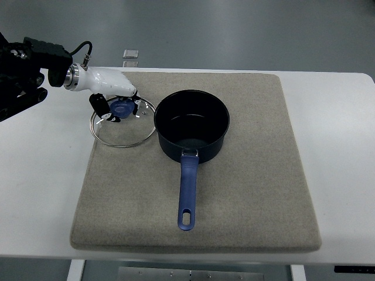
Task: Open pot lid and place left with left hand
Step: 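Lower the lid onto the pad beside the saucepan, nearer the left hand, then open the left hand and lift it off the lid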
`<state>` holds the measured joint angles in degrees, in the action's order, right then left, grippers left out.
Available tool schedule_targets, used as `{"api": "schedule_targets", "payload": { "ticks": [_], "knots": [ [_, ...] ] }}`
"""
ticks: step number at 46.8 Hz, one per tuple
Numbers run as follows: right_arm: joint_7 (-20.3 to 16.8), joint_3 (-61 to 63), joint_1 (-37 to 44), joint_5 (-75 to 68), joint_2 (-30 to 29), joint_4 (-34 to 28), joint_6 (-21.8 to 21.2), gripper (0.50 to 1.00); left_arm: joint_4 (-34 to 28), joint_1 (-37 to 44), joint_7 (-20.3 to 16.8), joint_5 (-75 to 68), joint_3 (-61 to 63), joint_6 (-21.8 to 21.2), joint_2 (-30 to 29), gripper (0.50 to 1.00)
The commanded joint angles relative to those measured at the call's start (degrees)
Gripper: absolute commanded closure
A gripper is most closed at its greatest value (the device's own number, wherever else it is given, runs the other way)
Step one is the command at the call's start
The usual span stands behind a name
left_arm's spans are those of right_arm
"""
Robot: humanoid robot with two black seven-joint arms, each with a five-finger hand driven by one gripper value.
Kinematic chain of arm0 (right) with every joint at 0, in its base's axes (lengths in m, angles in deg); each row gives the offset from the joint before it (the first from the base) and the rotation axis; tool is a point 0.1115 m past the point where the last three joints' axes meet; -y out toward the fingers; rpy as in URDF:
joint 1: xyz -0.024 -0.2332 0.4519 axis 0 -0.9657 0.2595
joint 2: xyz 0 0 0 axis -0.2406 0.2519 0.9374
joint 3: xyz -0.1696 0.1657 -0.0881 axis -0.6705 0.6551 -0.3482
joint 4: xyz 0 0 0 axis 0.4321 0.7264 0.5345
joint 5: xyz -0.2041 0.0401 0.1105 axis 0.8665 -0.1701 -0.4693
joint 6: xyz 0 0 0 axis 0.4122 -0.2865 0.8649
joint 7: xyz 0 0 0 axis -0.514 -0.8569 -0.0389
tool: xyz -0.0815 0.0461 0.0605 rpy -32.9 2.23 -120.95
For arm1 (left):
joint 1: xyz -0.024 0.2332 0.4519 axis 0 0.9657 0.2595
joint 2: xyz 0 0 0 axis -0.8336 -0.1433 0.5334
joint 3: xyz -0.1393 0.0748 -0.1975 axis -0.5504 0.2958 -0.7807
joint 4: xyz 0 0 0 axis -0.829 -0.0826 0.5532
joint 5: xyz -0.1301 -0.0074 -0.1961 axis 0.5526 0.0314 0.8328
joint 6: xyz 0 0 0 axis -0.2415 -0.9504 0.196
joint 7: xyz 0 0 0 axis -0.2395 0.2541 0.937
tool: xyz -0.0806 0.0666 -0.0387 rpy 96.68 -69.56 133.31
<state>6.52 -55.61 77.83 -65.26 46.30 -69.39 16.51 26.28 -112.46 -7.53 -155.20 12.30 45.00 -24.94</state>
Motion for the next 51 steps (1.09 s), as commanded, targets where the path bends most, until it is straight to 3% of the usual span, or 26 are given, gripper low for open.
{"api": "schedule_targets", "payload": {
  "ticks": [1, 5, 8, 15, 32, 42, 51],
  "knots": [
    [0.01, 0.00, 0.00, 0.00, 0.00, 0.00, 0.00, 0.583, 0.08, 0.00, -0.01, 0.08, -0.06, -0.83, -0.18, 0.754],
    [0.01, 0.00, 0.00, 0.00, 0.00, 0.00, 0.00, 0.583, 0.52, 0.44, -0.01, 0.08, 0.20, -2.42, -0.26, 0.720],
    [0.01, 0.00, 0.00, 0.00, 0.00, 0.00, 0.00, 0.583, 0.96, 0.70, -0.01, 0.08, 0.11, -2.95, -0.53, 0.654],
    [0.01, 0.00, 0.00, 0.00, 0.00, 0.00, 0.00, 0.583, 2.72, 0.70, -0.01, -0.01, 0.20, -2.95, -1.49, 0.624],
    [0.01, 0.00, 0.00, 0.00, 0.00, 0.00, 0.00, 0.583, 8.00, -1.67, -0.01, -0.01, -1.02, -2.77, -5.97, 0.581],
    [0.01, 0.00, 0.00, 0.00, 0.00, 0.00, 0.00, 0.583, 7.91, -2.02, -0.01, 1.04, -10.51, -2.86, -7.56, 0.579],
    [0.01, 0.00, 0.00, 0.00, 0.00, 0.00, 0.00, 0.583, 2.03, 0.35, -0.01, 15.96, -23.87, -5.58, -5.89, 0.574]
  ]
}}
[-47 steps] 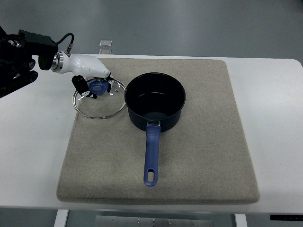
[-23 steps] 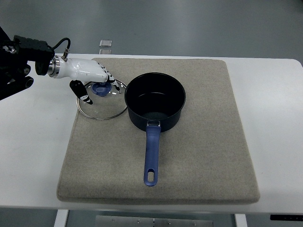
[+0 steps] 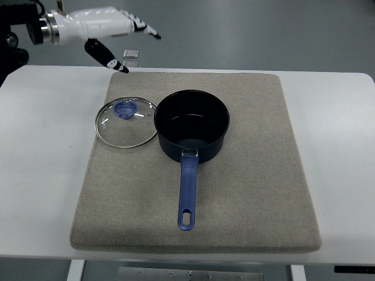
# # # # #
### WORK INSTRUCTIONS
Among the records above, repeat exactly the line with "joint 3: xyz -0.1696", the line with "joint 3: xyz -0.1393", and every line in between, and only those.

### WRITTEN ANSWER
joint 3: xyz -0.1696 0.1657 -0.0881 axis -0.6705 0.6551 -0.3482
joint 4: xyz 0 0 0 axis 0.4321 0.7264 0.5345
joint 5: xyz -0.2041 0.0401 0.1105 axis 0.8665 -0.1701 -0.4693
joint 6: xyz 0 0 0 axis 0.4122 -0.2865 0.8649
joint 7: xyz 0 0 0 axis -0.514 -0.8569 -0.0389
tool: xyz -0.0815 0.0461 0.0605 rpy -32.9 2.23 -120.95
For arm1 (left):
joint 1: xyz -0.024 0.2332 0.4519 axis 0 0.9657 0.2595
joint 2: xyz 0 0 0 axis -0.8336 -0.1433 0.5334
joint 3: xyz -0.1393 0.0748 -0.1975 axis -0.5504 0.2958 -0.7807

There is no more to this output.